**EXERCISE DESCRIPTION**
When you find the line with "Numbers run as" among the records below, reproduce it and each line after it exactly, ending with the line with "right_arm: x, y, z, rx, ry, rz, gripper".

[Records from a collection]
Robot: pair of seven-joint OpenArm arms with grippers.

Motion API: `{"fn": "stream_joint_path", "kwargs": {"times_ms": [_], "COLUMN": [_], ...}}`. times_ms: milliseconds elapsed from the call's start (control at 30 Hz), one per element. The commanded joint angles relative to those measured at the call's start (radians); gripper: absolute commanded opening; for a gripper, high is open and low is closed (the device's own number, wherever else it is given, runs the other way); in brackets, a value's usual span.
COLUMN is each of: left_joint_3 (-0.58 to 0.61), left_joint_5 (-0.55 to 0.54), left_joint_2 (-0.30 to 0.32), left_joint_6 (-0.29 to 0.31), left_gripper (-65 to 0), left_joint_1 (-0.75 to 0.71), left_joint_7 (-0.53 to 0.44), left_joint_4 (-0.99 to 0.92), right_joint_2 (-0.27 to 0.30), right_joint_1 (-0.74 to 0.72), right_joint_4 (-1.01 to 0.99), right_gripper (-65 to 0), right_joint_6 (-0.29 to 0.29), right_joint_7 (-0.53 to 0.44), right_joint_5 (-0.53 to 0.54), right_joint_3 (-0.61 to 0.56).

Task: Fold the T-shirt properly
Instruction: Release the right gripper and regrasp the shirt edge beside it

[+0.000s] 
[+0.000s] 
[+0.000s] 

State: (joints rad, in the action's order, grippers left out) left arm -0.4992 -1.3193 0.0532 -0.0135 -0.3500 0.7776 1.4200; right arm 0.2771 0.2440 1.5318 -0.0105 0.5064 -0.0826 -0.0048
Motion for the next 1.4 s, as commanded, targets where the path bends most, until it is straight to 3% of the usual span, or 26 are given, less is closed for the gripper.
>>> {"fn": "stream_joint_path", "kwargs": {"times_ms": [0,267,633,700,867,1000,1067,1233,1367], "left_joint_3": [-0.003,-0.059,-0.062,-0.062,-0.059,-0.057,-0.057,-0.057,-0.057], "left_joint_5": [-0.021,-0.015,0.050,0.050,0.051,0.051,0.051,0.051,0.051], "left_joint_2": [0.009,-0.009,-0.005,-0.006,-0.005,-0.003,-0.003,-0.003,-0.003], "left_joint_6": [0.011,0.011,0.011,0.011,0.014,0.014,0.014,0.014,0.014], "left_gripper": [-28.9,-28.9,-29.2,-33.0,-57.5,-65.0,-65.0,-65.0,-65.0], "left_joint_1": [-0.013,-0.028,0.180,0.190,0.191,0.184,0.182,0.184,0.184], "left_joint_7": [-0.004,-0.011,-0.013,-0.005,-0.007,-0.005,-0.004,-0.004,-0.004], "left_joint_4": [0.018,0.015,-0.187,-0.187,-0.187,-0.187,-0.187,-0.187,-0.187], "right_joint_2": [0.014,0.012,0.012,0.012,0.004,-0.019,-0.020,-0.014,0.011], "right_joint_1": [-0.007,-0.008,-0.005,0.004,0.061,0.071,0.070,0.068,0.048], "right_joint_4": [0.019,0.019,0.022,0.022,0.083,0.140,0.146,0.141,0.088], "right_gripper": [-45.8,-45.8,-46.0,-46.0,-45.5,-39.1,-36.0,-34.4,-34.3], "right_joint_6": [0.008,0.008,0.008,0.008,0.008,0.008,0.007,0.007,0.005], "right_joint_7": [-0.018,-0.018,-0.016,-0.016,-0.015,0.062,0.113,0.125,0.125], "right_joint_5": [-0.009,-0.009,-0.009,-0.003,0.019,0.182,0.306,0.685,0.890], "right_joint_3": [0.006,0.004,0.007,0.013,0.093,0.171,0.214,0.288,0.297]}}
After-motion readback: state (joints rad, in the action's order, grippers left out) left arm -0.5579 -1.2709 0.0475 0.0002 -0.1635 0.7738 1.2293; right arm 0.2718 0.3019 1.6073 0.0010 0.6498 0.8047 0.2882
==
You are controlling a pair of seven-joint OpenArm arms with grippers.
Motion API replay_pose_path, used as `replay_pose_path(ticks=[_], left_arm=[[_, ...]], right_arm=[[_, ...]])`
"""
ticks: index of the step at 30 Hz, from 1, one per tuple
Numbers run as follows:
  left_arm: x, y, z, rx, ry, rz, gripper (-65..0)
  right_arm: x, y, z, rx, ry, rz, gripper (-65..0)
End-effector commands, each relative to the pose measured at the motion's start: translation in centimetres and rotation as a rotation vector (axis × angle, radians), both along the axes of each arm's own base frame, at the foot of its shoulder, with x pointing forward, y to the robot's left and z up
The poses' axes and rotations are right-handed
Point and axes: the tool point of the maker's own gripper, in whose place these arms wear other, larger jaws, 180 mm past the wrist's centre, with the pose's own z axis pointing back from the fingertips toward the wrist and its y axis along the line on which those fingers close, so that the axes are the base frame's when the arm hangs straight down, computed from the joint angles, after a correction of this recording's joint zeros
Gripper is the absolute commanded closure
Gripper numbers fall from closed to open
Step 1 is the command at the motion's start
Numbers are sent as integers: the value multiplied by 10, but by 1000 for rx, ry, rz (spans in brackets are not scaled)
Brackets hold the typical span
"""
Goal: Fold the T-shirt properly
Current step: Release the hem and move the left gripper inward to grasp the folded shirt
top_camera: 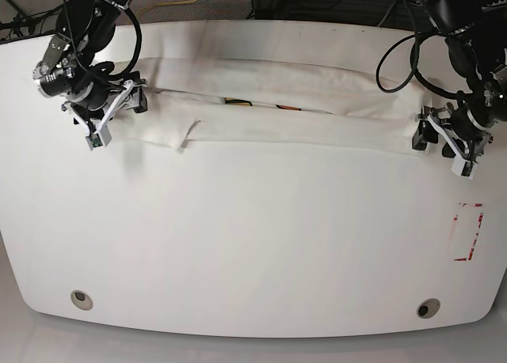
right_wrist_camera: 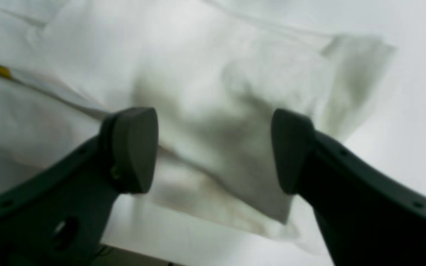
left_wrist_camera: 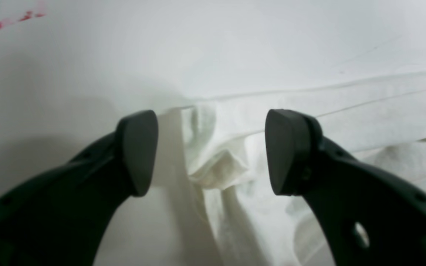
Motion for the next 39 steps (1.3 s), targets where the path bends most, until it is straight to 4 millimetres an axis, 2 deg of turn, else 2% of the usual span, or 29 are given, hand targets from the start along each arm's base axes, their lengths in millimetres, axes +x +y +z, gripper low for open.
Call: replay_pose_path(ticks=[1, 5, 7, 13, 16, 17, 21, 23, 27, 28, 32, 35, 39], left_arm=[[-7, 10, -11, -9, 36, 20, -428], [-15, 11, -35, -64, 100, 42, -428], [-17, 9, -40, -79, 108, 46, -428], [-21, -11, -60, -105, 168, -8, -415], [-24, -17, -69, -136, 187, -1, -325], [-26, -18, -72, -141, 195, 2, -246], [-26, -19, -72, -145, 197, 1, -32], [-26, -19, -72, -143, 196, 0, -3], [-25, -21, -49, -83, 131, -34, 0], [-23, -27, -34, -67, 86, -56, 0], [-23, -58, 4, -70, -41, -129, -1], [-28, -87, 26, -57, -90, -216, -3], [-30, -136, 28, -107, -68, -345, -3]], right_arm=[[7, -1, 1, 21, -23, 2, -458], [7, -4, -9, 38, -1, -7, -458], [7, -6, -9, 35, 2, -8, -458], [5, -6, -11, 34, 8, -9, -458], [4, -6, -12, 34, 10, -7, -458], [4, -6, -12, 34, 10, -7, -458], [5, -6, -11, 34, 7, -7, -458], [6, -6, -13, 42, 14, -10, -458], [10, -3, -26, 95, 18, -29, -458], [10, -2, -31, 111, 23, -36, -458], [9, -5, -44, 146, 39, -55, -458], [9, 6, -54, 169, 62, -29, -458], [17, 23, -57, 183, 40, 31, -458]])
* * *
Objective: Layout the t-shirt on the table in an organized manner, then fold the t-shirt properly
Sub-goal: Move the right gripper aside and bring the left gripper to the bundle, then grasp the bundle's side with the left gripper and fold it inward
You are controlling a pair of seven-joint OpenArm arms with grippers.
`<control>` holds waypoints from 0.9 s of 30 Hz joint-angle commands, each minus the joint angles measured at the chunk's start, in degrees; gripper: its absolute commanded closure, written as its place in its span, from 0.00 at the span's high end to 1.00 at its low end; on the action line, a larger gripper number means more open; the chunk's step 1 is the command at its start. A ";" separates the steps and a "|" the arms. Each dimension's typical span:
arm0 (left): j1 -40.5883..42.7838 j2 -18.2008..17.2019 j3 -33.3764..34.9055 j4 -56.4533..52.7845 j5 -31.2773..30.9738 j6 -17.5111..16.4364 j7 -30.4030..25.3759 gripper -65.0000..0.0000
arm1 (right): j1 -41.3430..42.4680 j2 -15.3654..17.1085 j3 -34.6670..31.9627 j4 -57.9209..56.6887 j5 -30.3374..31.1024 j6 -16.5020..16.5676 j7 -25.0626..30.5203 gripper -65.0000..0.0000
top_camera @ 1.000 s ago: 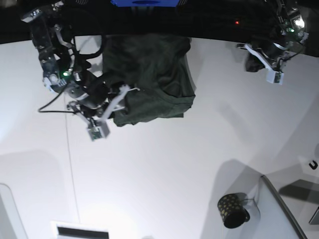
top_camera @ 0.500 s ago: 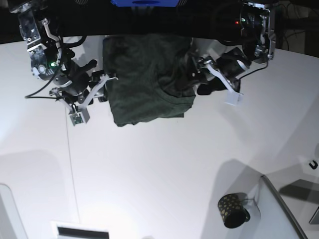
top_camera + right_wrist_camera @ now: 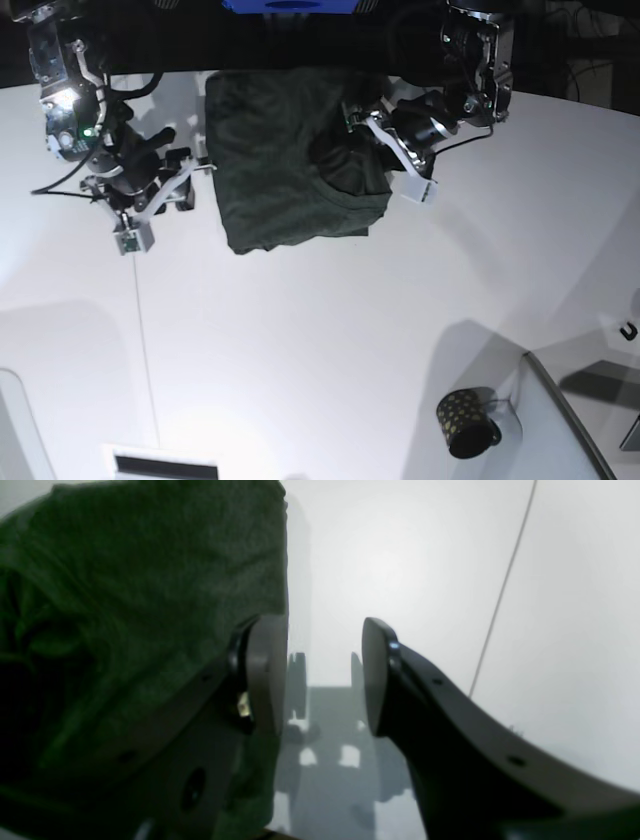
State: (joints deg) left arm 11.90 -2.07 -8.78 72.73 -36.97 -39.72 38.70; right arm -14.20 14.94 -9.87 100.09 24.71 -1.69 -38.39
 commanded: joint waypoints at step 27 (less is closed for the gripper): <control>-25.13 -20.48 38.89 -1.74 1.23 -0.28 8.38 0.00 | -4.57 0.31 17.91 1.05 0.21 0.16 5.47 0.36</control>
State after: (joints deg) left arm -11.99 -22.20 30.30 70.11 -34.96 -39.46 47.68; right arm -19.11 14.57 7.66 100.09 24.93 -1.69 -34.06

**RESPONSE AREA**
Numbers run as follows:
  left_arm: x, y, z, rx, ry, rz, gripper (-65..0)
  right_arm: x, y, z, rx, ry, rz, gripper (-65..0)

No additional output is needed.